THE GROUNDS OF THE APPLICATION TO THE FEDERAL MAGISTRATES COURT AND THE GROUNDS OF APPEAL TO THIS COURT
In his application for judicial review to the Federal Magistrates Court and in his notice of appeal filed in this Court, the appellant has stated virtually identical grounds and identical particulars. The only difference is that in his notice of appeal he has prefaced each ground with the words “The learned Federal Magistrate failed to hold that”. Thus, for example, ground 2 in the Federal Magistrates Court was:
The Tribunal made jurisdictional error as it made a critical finding without evidence.
And in this Court the second ground of appeal is:
The learned Federal Magistrate failed to hold that the Tribunal made jurisdictional error as it made a critical finding without evidence.
The six grounds of appeal stated in the notice of appeal (without the particulars given of each) are as follows:
(1)The learned Federal Magistrate failed to hold that the Tribunal made jurisdictional error as it irrationally, illogically and unreasonably rejected an important claim of the Applicant based on (a) pure speculation (b) findings against evidence and (c) by taking irrelevant issues into consideration. This claim is that his fiancee’s brothers are fundamentalist Muslims (CB122.3)
(2)The learned Federal Magistrate failed to hold that the Tribunal made jurisdictional error as it made a critical finding without evidence
(3)The learned Federal Magistrate failed to hold that the Tribunal made jurisdictional error as it (a) misunderstood & misapplied the test for concluding whether the applicant belongs to a particular social group (b) Did not deal with various groups advanced before the Tribunal.
(4)The learned Federal Magistrate failed to hold that the Tribunal made jurisdictional error as it failed to carry the statutory function it was required to under s 91R(1) [of the Migration Act 1958 (Cth) (the Act)] and recklessly made a finding that the motive for harm was personal.

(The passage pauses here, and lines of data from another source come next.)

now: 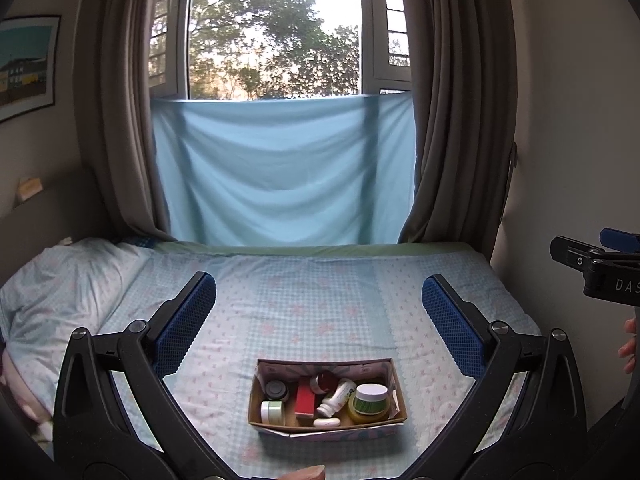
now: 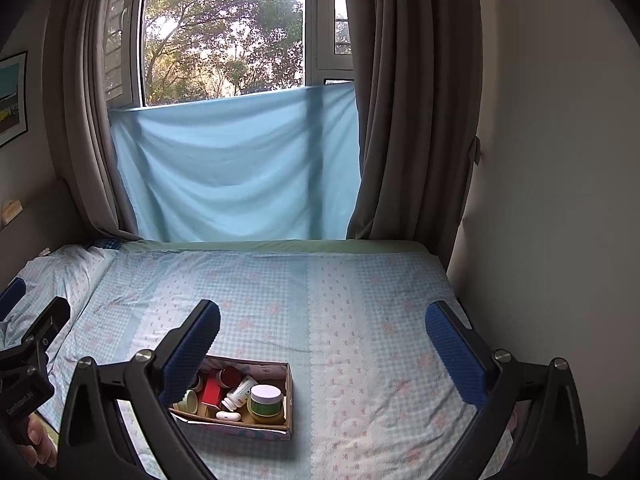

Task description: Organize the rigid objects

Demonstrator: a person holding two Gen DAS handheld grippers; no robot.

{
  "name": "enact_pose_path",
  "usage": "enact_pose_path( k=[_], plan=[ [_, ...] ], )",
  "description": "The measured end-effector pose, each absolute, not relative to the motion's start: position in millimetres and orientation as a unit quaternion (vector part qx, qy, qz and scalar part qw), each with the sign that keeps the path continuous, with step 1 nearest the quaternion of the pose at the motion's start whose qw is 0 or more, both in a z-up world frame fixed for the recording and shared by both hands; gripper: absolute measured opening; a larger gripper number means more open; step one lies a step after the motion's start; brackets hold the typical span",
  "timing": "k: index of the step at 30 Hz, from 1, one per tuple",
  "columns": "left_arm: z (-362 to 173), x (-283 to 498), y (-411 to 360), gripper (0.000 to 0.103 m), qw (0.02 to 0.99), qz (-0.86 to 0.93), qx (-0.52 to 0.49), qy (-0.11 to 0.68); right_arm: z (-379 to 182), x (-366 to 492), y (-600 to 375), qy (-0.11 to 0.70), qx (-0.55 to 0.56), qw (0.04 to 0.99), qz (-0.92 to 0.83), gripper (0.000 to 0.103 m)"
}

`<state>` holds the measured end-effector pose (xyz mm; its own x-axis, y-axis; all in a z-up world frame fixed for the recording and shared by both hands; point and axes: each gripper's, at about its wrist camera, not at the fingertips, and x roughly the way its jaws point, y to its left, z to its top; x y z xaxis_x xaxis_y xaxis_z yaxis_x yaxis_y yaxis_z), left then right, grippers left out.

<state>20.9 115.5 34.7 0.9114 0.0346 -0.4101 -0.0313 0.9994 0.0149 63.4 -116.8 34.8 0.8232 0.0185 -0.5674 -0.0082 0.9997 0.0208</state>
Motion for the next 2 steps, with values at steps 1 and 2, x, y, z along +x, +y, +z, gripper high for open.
enact_pose_path(
  k=[1, 2],
  plan=[
    [33.4, 23.6, 115.6, 0.103, 0.977, 0.016, 0.007, 0.214, 33.2, 65.4, -116.4, 0.301, 0.009, 0.953, 0.007, 0.102],
    [32.3, 26.4, 115.5, 0.103, 0.976, 0.017, 0.010, 0.217, 31.2, 66.6, -115.3, 0.306, 0.008, 0.952, 0.007, 0.102]
  ],
)
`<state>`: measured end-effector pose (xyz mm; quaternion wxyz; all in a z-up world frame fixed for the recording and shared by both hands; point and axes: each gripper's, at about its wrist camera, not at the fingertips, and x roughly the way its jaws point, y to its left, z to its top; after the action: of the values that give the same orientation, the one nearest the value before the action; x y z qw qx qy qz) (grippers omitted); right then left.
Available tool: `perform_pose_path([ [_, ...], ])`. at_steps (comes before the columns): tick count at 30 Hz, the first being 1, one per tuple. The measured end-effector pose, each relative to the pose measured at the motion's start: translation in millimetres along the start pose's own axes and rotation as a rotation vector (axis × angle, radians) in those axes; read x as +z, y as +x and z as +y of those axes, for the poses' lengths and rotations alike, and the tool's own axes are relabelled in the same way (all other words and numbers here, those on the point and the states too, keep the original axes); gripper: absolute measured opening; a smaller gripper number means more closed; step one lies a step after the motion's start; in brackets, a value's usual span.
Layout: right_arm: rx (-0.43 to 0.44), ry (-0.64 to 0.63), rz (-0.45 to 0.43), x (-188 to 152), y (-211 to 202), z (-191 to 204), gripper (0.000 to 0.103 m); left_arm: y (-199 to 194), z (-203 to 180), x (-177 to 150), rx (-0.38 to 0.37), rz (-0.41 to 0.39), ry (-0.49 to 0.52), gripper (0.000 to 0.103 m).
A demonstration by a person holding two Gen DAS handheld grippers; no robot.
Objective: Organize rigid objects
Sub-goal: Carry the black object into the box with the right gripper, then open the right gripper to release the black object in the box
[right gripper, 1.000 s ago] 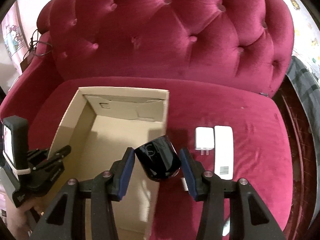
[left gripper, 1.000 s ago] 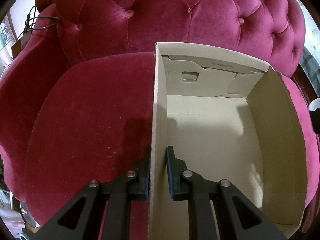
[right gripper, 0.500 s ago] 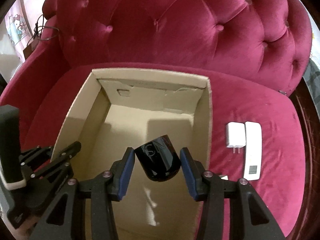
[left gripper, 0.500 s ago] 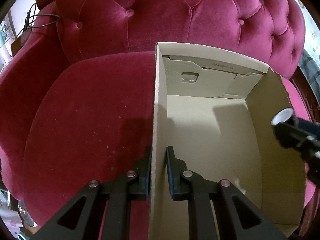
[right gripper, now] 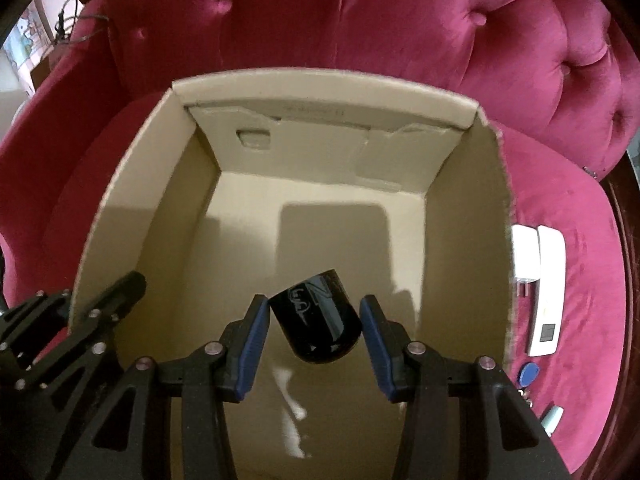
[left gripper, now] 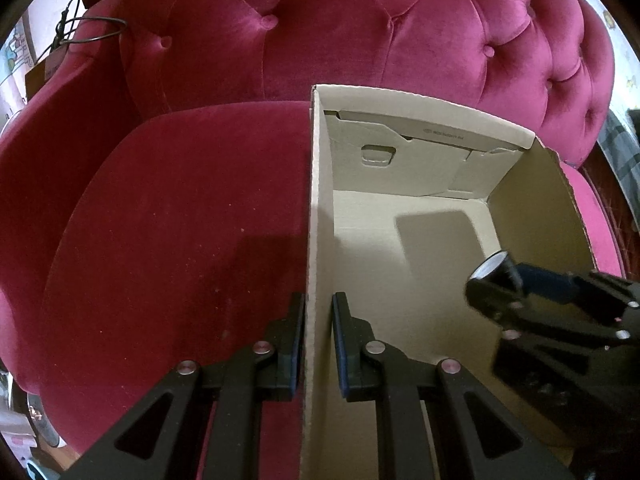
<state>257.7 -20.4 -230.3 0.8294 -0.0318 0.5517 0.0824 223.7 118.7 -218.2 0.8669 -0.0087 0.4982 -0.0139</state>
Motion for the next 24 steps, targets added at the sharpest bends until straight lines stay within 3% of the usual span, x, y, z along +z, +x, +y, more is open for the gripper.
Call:
perform_pose_path([
  [10,0.025,0.023,0.082,-2,26,-1,0.051,0,2,1,-0.002,-0.001,0.001,0.015],
  [17,0.041,0.025,0.079,-3,26,-2,0.051,0,-1,0,0.007,-0.002,0.007,0.015],
  [19,0.043,0.025,0.069,-4,21,-3,0.057,0,-2,-1,0.008,-0.002,0.008,0.015],
  [24,0.035,0.022,0.047,-4,13,-3,0.059,-1,-1,0,0.008,0.000,0.009,0.015],
])
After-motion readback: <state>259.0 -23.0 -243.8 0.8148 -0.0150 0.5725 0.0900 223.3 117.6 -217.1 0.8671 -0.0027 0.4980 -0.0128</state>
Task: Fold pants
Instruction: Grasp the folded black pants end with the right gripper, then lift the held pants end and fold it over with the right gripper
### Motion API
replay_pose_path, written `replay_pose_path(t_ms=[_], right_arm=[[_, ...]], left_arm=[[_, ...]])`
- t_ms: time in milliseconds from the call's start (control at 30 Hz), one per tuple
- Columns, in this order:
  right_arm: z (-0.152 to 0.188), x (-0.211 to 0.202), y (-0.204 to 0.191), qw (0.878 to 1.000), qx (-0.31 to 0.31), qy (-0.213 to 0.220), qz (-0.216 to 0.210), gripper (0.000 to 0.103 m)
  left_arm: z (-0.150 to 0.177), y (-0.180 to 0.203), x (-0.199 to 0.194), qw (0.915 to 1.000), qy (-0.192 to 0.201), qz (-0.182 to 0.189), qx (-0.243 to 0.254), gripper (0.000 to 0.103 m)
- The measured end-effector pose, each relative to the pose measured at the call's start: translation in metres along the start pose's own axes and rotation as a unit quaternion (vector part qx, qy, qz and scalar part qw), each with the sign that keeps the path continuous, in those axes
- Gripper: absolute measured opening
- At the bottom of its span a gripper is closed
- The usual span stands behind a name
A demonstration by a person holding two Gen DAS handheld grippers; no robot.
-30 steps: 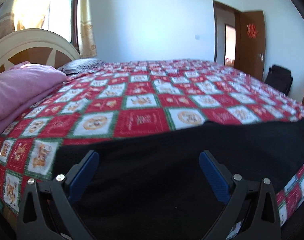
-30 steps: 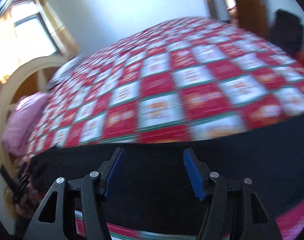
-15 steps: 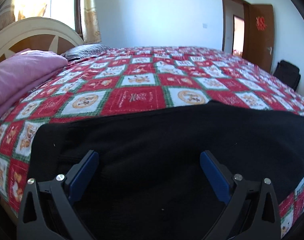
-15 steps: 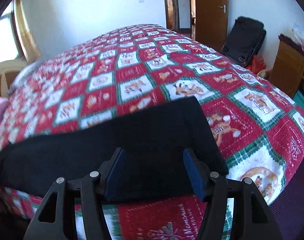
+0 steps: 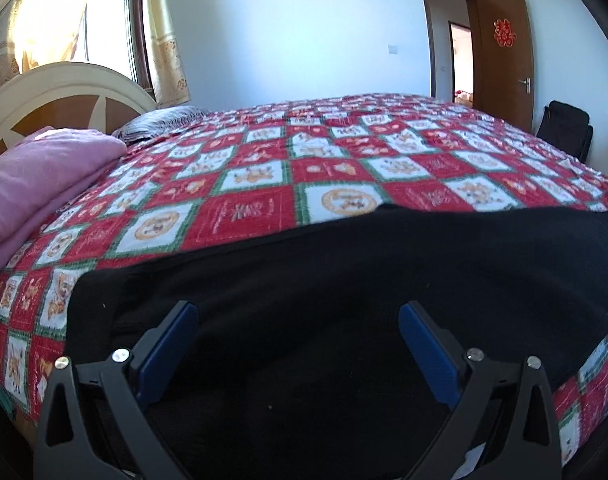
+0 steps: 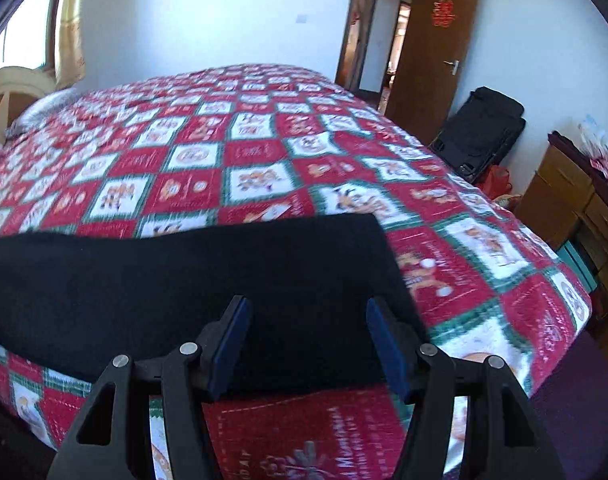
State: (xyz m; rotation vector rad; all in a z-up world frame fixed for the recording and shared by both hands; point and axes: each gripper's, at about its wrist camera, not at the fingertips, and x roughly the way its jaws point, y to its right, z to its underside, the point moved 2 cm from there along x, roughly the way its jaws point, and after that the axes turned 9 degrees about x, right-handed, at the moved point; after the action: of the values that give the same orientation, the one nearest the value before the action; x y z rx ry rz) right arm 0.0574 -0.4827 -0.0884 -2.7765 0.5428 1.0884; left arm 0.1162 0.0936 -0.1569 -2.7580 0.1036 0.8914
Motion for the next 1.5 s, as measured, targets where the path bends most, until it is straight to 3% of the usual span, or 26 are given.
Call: replay_pose_path(t_ms=[167, 300, 433, 533, 700, 767, 867, 1000, 1200, 1333, 1433, 1500], right_arm=[[-0.001, 0.003, 0.018, 1.0, 0.017, -0.003, 0.013, 0.062], [-0.002, 0.007, 0.038, 0.998, 0.058, -0.018, -0.01, 0.062], [-0.001, 0.005, 0.038, 0.998, 0.055, -0.02, -0.012, 0.062], [-0.003, 0.004, 0.046, 0.996, 0.079, -0.029, -0.039, 0.062], [-0.008, 0.002, 0.082, 0.973, 0.186, -0.053, -0.125, 0.056], [-0.008, 0.003, 0.095, 0.96, 0.226, -0.063, -0.153, 0.05], [-0.006, 0.006, 0.1, 0.95, 0.243, -0.083, -0.179, 0.049], [-0.004, 0.006, 0.097, 0.946, 0.25, -0.091, -0.185, 0.049], [-0.003, 0.001, 0.094, 0.946, 0.24, -0.114, -0.185, 0.049], [-0.001, 0.011, 0.087, 0.947, 0.243, -0.094, -0.188, 0.048], [-0.002, 0.014, 0.079, 0.959, 0.218, -0.079, -0.164, 0.037], [-0.002, 0.014, 0.081, 0.957, 0.222, -0.072, -0.174, 0.024]], left_arm=[[0.007, -0.008, 0.005, 0.9998, -0.005, 0.005, -0.016, 0.103], [0.007, -0.012, 0.005, 0.9998, -0.005, 0.003, -0.017, 0.103], [0.006, -0.027, 0.005, 0.9994, -0.008, -0.017, -0.03, 0.103], [0.005, -0.049, 0.003, 0.9982, -0.007, -0.04, -0.043, 0.103], [0.012, -0.105, 0.001, 0.9923, -0.013, -0.091, -0.083, 0.103], [0.022, -0.126, 0.005, 0.9889, -0.022, -0.097, -0.111, 0.103], [0.038, -0.139, 0.016, 0.9861, -0.043, -0.094, -0.13, 0.103], [0.044, -0.143, 0.018, 0.9833, -0.035, -0.074, -0.163, 0.103], [0.041, -0.138, 0.015, 0.9857, -0.035, -0.087, -0.14, 0.103], [0.047, -0.141, 0.019, 0.9822, -0.028, -0.073, -0.171, 0.103], [0.046, -0.141, 0.018, 0.9825, -0.029, -0.073, -0.169, 0.103], [0.046, -0.141, 0.018, 0.982, -0.032, -0.072, -0.172, 0.103]])
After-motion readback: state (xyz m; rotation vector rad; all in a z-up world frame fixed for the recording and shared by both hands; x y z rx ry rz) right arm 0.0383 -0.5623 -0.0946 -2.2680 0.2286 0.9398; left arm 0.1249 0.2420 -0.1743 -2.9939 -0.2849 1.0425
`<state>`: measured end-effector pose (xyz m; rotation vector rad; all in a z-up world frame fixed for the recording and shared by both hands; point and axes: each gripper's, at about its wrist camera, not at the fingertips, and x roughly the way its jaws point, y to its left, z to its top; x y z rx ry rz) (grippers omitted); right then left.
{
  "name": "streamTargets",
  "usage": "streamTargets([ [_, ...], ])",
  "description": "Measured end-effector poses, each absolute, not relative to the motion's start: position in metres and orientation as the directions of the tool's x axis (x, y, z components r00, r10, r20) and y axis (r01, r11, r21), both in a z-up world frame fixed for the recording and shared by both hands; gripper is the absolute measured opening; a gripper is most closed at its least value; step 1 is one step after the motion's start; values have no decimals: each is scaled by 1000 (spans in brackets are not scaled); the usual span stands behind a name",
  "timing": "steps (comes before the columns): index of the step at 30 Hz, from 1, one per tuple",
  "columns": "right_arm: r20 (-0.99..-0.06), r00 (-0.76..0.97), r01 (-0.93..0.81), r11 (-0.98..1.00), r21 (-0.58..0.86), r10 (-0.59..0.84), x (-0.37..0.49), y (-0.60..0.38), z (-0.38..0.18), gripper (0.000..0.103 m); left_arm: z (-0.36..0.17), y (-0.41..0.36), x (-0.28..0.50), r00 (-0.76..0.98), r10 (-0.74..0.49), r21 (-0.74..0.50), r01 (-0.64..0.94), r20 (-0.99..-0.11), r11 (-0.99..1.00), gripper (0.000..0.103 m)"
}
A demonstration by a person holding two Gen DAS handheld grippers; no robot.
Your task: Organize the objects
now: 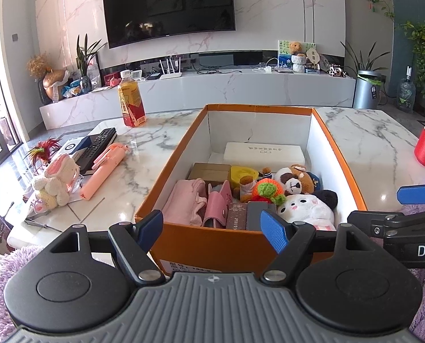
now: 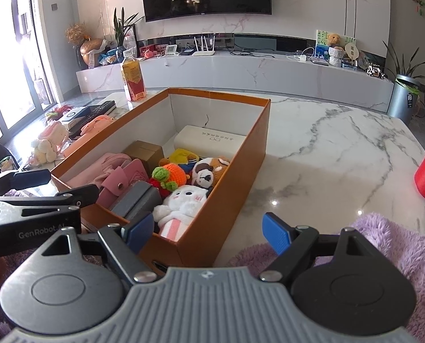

(5)The learned Federal Magistrate failed to hold that the Tribunal made jurisdictional error as it breached s424A(1) [of the Act] since it failed to provide adverse information that it was required to provide to the applicant in writing, for his comments.
(6)The learned Federal Magistrate failed to hold that the Tribunal made jurisdictional error as it (a) in considering reasonableness of relocation Tribunal failed to ask a critical question and (b) misapplied the test for relocation.
On the hearing of the appeal, Mr Silva, solicitor, who appeared for the appellant, said that the finding in relation to the claim of persecution by the Shiv Sena Party was not the subject of challenge, and that “the main thing was about the threat from the family”. In his written submissions Mr Silva abandoned reliance on the fifth ground of appeal.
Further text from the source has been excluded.